I started this program back in May and went through my share of struggles, however, I discovered what I believe is the answer to anxiety and depression. G-O-D.
I wasn't religious or spiritual before and quite frankly was very skeptical about people who were, but I decided for the sake of my children to give it a college try.
I was told to forgive myself and others for the past...be grateful and live in today...and to surrender tommorrow to my higher power which I have come to believe is God through Jesus Christ.
I have been doing this and can tell you honestly that I have no more panic attacks...ever....I am not depressed and if I get a twinge of anxiety I just find something to be grateful about and it goes away immediately.

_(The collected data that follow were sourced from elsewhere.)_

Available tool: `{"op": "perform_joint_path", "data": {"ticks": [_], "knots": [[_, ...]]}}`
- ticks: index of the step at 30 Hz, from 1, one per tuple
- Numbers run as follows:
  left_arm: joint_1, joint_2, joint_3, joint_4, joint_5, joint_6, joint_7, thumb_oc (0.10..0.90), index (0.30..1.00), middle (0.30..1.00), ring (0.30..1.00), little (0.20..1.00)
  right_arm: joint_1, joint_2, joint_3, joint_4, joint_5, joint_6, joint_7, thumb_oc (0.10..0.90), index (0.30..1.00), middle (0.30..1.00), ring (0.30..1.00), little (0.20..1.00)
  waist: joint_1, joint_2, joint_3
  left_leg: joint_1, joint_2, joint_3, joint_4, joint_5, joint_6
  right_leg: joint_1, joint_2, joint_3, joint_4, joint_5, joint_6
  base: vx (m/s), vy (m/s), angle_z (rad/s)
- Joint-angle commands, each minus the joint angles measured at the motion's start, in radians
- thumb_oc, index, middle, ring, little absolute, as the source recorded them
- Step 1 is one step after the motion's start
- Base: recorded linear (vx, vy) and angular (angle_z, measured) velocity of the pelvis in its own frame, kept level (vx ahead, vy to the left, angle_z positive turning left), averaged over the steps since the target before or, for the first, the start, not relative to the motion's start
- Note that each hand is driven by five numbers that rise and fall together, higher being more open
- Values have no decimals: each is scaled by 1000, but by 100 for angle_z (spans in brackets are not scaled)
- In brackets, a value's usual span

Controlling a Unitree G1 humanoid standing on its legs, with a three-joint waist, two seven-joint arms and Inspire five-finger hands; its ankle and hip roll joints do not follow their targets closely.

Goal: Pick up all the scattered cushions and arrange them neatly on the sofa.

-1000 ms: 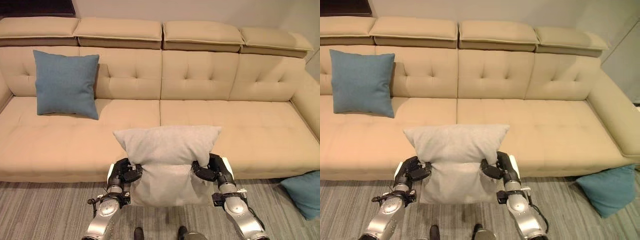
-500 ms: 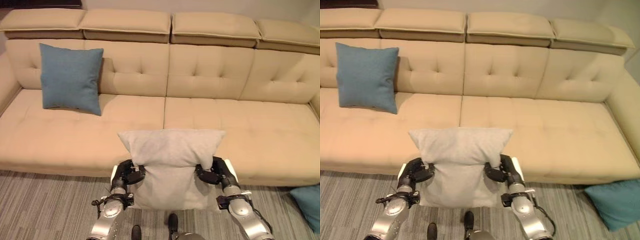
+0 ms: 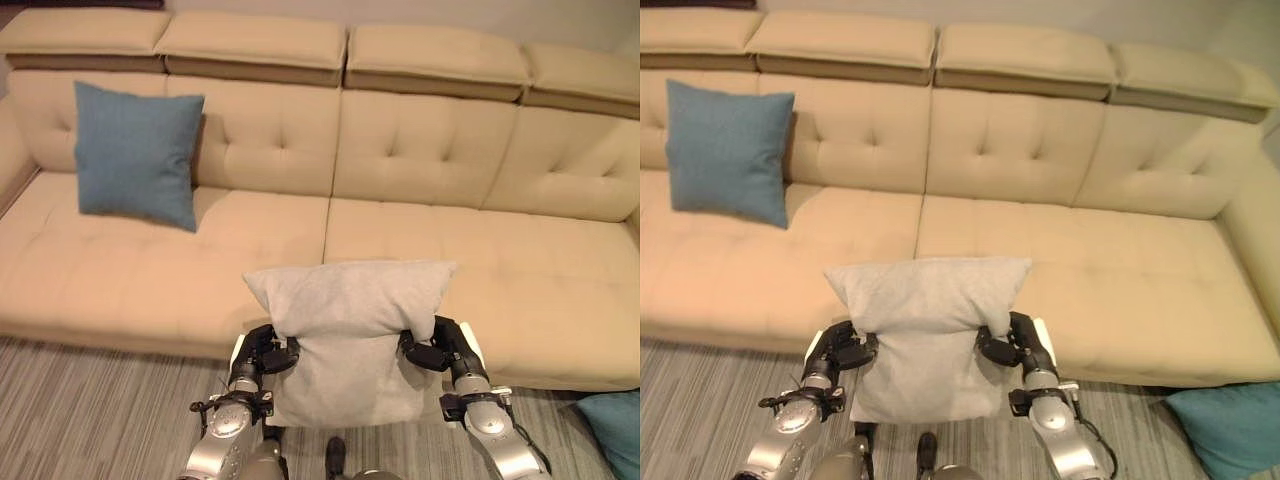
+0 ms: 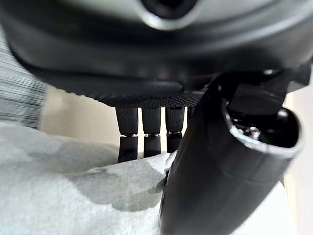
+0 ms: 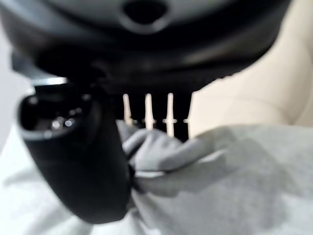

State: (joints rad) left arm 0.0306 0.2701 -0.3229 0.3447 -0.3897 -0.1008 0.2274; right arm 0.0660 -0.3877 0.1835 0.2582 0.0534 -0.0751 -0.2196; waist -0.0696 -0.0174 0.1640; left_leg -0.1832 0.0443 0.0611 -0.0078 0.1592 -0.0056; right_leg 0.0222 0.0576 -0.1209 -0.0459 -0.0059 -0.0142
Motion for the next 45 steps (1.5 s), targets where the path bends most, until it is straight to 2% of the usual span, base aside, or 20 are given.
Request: {"op": "perform_joint_path", "data": {"ticks": [1,2,5,8,10,11,13,15,19,23,24,26,29,30,31,33,35,37,43,45], "knots": [[-73,15,-9,-145,34,-112,-47,400,300,300,300,300,-84,41,-23,-143,17,-117,1,400,300,300,300,300,30,-62,-107,44,-46,34,57,-176,-23,-15,-136,57,197,-110,125,157,212,-23],[-75,21,-5,-151,34,-112,-44,400,300,300,300,300,-94,51,-17,-146,14,-116,4,400,300,300,300,300,28,-58,-100,63,-48,39,55,-188,-6,-53,-151,63,285,-84,140,66,144,-18],[-89,35,2,-157,32,-115,-31,400,300,300,300,300,-123,68,-1,-144,21,-116,5,400,300,300,300,300,28,-55,-71,73,-47,52,59,-197,20,-141,-160,79,427,-23,161,30,133,-21],[-91,35,8,-152,35,-121,-27,400,300,300,300,300,-127,75,6,-141,17,-121,5,400,300,300,300,300,31,-50,-66,83,-43,59,61,-210,23,-168,-174,58,441,-21,163,71,51,-2],[-86,32,11,-153,35,-125,-28,400,300,300,300,300,-131,71,10,-135,12,-120,5,400,300,300,300,300,32,-48,-69,104,-44,60,47,-219,22,-174,-175,33,384,-37,154,153,6,-10],[-81,30,9,-150,33,-128,-32,400,300,300,300,300,-141,63,12,-127,15,-120,5,400,300,300,300,300,28,-54,-79,123,-54,64,30,-227,20,-189,-160,16,284,-34,149,183,-21,-30],[-82,24,6,-146,28,-128,-34,400,300,300,300,300,-144,58,15,-122,23,-119,9,400,300,300,300,300,18,-55,-80,150,-65,56,15,-237,18,-209,-129,19,193,-5,151,210,-31,-38],[-92,21,3,-136,24,-131,-37,400,300,300,300,300,-141,54,16,-122,29,-122,9,400,300,300,300,300,11,-62,-80,170,-79,44,9,-252,15,-213,-120,10,126,17,155,161,-59,-6],[-96,6,-5,-134,28,-134,-48,400,300,300,300,300,-113,46,-5,-122,26,-123,4,400,300,300,300,300,3,-70,-85,177,-79,30,41,-283,-6,-165,-110,30,80,29,143,123,-104,29],[-100,-3,-19,-133,21,-133,-57,400,300,300,300,300,-88,32,-30,-122,32,-126,-3,400,300,300,300,300,-11,-78,-83,131,-51,42,173,-310,-42,-121,-117,7,58,21,127,86,-113,18],[-102,-8,-24,-130,13,-131,-60,400,300,300,300,300,-81,20,-37,-123,39,-125,-7,400,300,300,300,300,-13,-84,-71,69,-32,56,296,-292,-58,-104,-125,-5,60,11,110,35,-68,38],[-100,-14,-22,-125,6,-125,-63,400,300,300,300,300,-70,10,-42,-117,50,-119,-4,400,300,300,300,300,-11,-85,-67,24,-6,70,384,-277,-56,-81,-120,-13,58,-8,90,88,-64,33],[-90,-15,-20,-121,10,-115,-69,400,300,300,300,300,-63,8,-54,-112,52,-115,-3,400,300,300,300,300,-9,-88,-77,9,9,71,321,-291,-47,-62,-127,-18,50,-21,96,131,25,7],[-89,-15,-21,-120,13,-112,-67,400,300,300,300,300,-62,7,-54,-111,51,-114,-5,400,300,300,300,300,-7,-87,-79,17,10,66,279,-279,-49,-56,-127,-19,47,-24,99,224,116,6],[-92,-15,-22,-123,17,-108,-60,400,300,300,300,300,-64,8,-57,-110,54,-111,-8,400,300,300,300,300,1,-78,-82,7,10,34,184,-232,-64,-44,-119,-12,39,-32,104,179,99,0],[-93,-14,-24,-126,18,-107,-59,400,300,300,300,300,-67,8,-58,-109,56,-108,-10,400,300,300,300,300,5,-76,-81,4,8,19,142,-202,-72,-31,-118,-7,32,-38,105,133,88,-4],[-101,-12,-25,-132,21,-108,-51,400,300,300,300,300,-76,10,-60,-102,59,-108,-21,400,300,300,300,300,15,-78,-73,-55,9,5,128,-170,-83,-5,-120,0,21,-56,109,145,137,-5],[-102,-12,-26,-134,21,-111,-55,400,300,300,300,300,-78,9,-58,-107,50,-107,-16,400,300,300,300,300,19,-64,-82,-22,14,2,72,-157,-77,3,-118,7,25,-64,113,171,183,-14],[-90,16,-16,-153,27,-108,-61,400,300,300,300,300,-83,42,-42,-126,46,-107,0,400,300,300,300,300,30,-63,-91,27,-9,24,50,-164,-52,-19,-165,36,102,-71,138,107,182,-39],[-93,31,-2,-159,26,-107,-55,400,300,300,300,300,-99,60,-34,-126,47,-107,6,400,300,300,300,300,35,-62,-83,48,-21,50,56,-183,-26,-63,-190,50,187,-59,160,47,176,-26]]}}
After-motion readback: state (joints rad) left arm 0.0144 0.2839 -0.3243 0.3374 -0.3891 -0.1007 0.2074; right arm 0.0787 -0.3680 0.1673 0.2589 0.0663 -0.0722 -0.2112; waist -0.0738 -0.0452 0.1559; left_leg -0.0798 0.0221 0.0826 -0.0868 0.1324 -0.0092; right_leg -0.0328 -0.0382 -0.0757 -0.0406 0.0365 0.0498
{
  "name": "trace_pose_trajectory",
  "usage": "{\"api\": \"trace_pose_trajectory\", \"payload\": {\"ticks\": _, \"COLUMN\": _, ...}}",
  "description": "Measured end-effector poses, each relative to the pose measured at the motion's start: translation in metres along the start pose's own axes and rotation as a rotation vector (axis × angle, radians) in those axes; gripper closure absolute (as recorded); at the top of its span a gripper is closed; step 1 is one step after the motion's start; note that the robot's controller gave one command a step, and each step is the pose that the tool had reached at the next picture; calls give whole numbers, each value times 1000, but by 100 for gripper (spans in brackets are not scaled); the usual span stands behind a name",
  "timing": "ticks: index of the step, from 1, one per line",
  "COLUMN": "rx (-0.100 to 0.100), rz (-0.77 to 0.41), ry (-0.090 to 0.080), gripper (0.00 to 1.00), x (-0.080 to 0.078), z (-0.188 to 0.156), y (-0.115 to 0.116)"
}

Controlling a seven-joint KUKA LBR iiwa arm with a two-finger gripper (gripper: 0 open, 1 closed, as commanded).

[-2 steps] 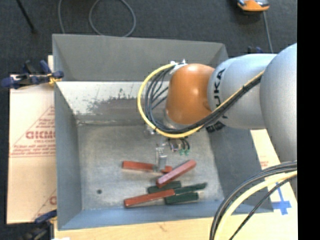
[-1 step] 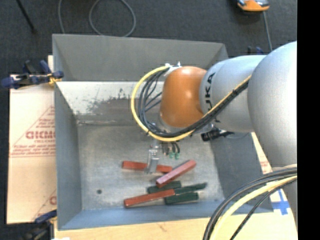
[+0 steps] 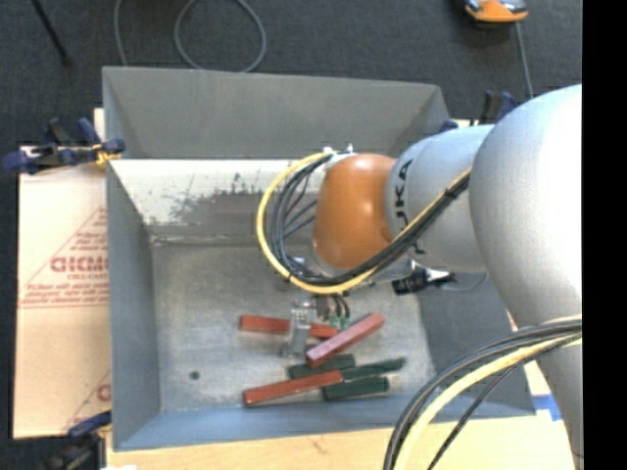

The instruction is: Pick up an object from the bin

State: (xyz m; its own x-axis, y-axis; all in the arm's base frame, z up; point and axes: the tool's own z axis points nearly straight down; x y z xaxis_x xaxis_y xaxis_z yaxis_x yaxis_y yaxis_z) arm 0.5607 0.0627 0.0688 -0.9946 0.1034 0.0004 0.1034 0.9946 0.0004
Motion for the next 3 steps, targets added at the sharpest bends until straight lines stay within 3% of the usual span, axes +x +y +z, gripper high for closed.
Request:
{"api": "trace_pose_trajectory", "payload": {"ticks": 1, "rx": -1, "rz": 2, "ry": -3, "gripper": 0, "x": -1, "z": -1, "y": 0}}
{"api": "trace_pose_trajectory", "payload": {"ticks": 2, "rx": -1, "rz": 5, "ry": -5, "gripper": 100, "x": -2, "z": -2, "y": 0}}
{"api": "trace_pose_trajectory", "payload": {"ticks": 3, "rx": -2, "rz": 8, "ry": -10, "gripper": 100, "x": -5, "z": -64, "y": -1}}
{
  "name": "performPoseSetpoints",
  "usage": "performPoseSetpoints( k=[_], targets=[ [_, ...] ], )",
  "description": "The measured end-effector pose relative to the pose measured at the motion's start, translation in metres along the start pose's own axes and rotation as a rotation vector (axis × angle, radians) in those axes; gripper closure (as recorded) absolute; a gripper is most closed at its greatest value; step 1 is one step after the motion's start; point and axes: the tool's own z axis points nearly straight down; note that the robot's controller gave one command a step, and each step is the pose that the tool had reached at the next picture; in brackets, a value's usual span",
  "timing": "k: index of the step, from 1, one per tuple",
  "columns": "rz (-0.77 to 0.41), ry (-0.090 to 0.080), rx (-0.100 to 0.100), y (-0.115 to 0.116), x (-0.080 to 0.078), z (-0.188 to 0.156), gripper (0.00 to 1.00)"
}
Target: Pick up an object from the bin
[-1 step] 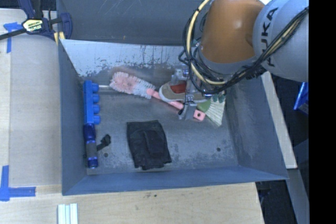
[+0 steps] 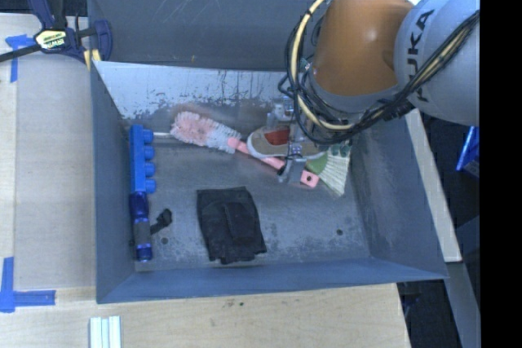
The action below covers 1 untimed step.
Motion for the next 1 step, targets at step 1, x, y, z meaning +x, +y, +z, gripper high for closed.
performPoseSetpoints(
  k=[1],
  targets=[
    [0.085,-0.007,-0.002,0.0659,-0.0202,0.121,0.0]
  ],
)
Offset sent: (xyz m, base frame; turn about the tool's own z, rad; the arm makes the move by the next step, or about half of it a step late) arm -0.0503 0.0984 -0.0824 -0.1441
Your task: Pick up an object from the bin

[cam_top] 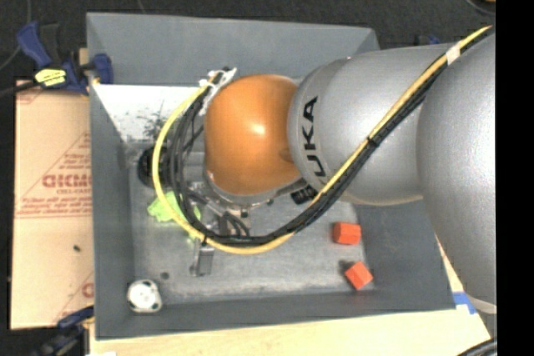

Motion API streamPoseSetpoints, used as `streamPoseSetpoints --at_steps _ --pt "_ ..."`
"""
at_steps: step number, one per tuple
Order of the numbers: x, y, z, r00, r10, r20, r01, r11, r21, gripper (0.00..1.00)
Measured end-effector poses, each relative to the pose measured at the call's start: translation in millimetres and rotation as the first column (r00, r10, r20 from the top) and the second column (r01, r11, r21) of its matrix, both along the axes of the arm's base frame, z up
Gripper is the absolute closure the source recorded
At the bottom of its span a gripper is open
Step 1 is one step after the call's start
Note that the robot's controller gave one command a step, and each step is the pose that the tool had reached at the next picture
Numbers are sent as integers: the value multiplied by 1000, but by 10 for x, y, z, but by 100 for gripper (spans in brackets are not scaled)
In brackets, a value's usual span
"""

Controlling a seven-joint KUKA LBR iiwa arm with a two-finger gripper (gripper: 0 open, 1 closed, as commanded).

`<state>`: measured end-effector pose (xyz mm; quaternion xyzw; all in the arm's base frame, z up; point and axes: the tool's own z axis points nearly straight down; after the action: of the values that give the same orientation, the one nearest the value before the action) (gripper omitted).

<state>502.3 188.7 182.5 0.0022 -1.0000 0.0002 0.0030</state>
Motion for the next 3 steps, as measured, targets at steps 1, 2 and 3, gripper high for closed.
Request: streamPoseSetpoints --at_steps 1,2,3 --pt "21 -11 45 1000 -5 8 5 1000 2 0" --pt "647 -121 -805 977 -215 8 215 977 3 0" --pt "720 -92 -585 939 -344 9 344 939 4 0"
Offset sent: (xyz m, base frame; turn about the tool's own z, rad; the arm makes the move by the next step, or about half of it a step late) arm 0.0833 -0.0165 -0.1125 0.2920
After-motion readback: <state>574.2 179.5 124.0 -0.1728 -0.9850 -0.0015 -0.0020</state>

I figured out that living life just to acquire "things" and to please myself was a completely futile way to attempt to live.
Since turning it over to God...things have definately 110% gotten better.
The fact is this....God has never ever broken any promises he made....in fact he is not capable of breaking any promises....and if you read the bible (his word) he promises that if you turn you back on evil and yourself and do "his will" that he can and will take care of you.
It sounds too good to be true and/or very simplistic but I can tell you from personal experience that it does in fact work.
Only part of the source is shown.